Understanding Multi-Value Headers¶
HTTP Specification¶
The HTTP specification allows headers to have multiple values in two forms:
-
Multiple header lines with the same name:
-
Comma-separated values in a single header:
RestMachine handles both forms correctly and provides APIs for working with multi-value headers.
Reading Headers¶
Single-Value Headers¶
Access most headers as single values:
from restmachine import RestApplication, Request
app = RestApplication()
@app.get('/api/data')
def get_data(request: Request):
"""Access single-value headers."""
# Get content type
content_type = request.headers.get('content-type', 'application/json')
# Get authorization header
auth = request.headers.get('authorization')
# Get user agent
user_agent = request.headers.get('user-agent')
# Check if header exists
has_api_key = 'x-api-key' in request.headers
return {
"content_type": content_type,
"has_auth": auth is not None,
"user_agent": user_agent
}
Multi-Value Headers¶
Some headers can have multiple values:
@app.get('/api/negotiation')
def content_negotiation(request: Request):
"""Handle multi-value Accept header."""
# Accept header may have multiple values
accept = request.headers.get('accept', '*/*')
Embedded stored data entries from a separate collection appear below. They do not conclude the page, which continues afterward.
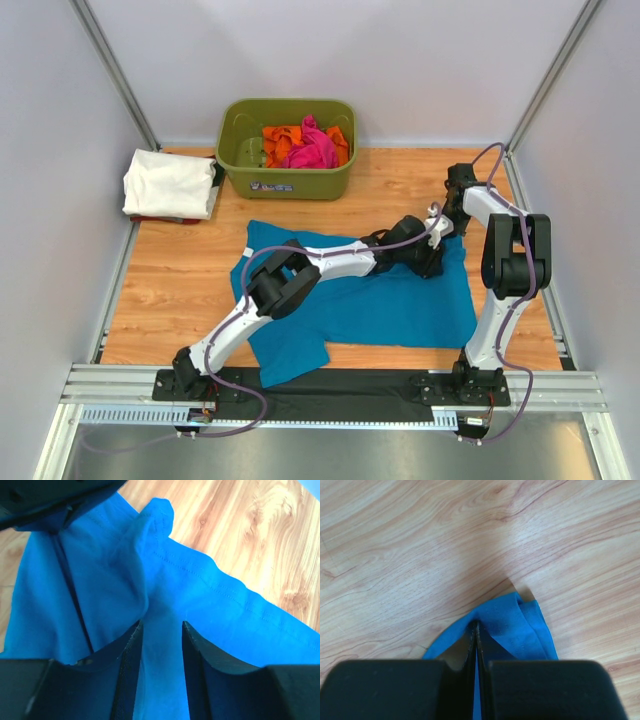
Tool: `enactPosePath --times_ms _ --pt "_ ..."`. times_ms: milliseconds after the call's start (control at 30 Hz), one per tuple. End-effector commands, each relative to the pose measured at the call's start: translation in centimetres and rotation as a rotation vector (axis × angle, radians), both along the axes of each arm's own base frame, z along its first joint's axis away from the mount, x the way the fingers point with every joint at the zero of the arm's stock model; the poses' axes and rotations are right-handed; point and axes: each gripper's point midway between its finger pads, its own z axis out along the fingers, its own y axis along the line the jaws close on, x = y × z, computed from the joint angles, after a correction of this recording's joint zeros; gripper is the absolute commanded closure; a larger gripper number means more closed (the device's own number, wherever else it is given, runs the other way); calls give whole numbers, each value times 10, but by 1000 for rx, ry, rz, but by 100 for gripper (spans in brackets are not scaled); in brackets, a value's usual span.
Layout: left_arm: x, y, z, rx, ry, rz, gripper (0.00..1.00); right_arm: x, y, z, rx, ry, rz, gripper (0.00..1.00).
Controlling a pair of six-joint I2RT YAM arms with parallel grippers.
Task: Fold and stack the t-shirts
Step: Fold the tshirt
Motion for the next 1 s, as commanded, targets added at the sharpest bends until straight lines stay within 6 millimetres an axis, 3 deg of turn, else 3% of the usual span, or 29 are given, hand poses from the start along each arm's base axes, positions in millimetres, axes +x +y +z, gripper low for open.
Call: enactPosePath --times_ms 0,200,400,533,567,833,867,900,933,967 --pt "6 -3 53 -59 -81 10 55 0 -3 -11 -2 17 -1 100" --pt "10 -4 77 -96 -110 39 55 0 -3 -13 3 21 -1 100" --pt "15 -10 77 -122 -116 46 55 1 -3 -14 2 20 1 100" --pt "23 -17 61 -108 -110 61 53 1 -2 -16 9 24 1 100" --pt "25 -17 49 -92 -100 66 53 1 -1 -16 10 26 3 100" --pt "35 -23 43 -108 -90 82 41 1 -1 -21 9 35 6 100" --pt "38 -23 33 -98 -77 88 42 2 -2 -20 8 34 4 100" --pt "39 -25 37 -101 -69 76 43 2 -1 -20 10 36 9 100" --pt "39 -25 24 -82 -50 72 45 3 0 -20 14 32 9 100" --pt "38 -26 26 -82 -48 66 52 2 0 -20 15 34 11 100"
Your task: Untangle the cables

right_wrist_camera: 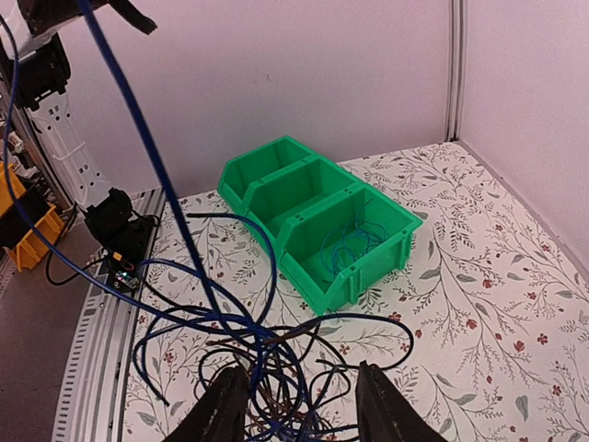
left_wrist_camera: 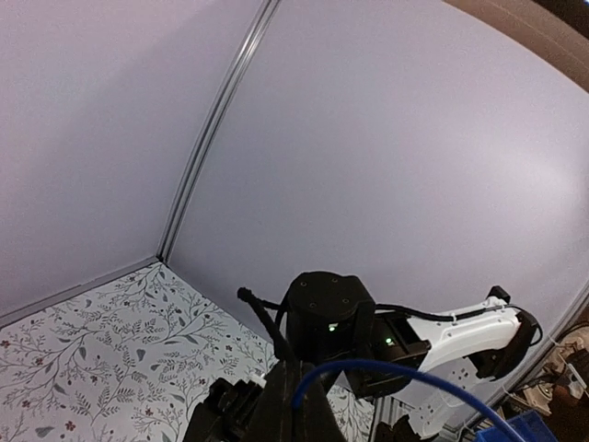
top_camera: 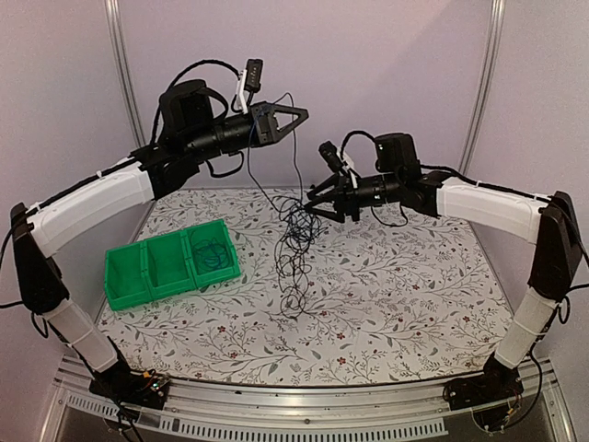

# Parse comma-separated values
accepted_types = [
t.strip().split(';')[0] # Remove quality parameters
for t in accept.split(',')
]
# Select appropriate format
if 'application/json' in accepted_types:
return {"format": "json"}
elif 'text/html' in accepted_types:
return "<html><body>HTML Response</body></html>", 200, {
'Content-Type': 'text/html'
}
else:
return {"format": "default"}
Reading All Headers¶
Access all headers as a dictionary:
@app.get('/debug/headers')
def show_headers(request: Request):
"""Show all request headers."""
# Get all headers as dict
all_headers = dict(request.headers)
# Filter sensitive headers
safe_headers = {
k: v for k, v in all_headers.items()
if k.lower() not in ['authorization', 'cookie']
}
return {
"headers": safe_headers,
"count": len(all_headers)
}
Setting Response Headers¶
Single Headers¶
Set single-value response headers:
@app.get('/api/data')
def get_data():
"""Return data with custom headers."""
data = {"message": "Hello"}
headers = {
'Content-Type': 'application/json',
'X-API-Version': '1.0',
'X-Request-ID': 'abc-123-def'
}
return data, 200, headers
Multi-Value Headers¶
Set headers that appear multiple times:
@app.get('/api/multi-header')
def multi_header_example():
"""Demonstrate multi-value headers."""
# For Set-Cookie and other multi-value headers,
# use MultiValueHeaders
from restmachine.models import MultiValueHeaders
headers = MultiValueHeaders()
# Add multiple Set-Cookie headers
headers.append('Set-Cookie', 'session_id=abc123; HttpOnly; SameSite=Lax')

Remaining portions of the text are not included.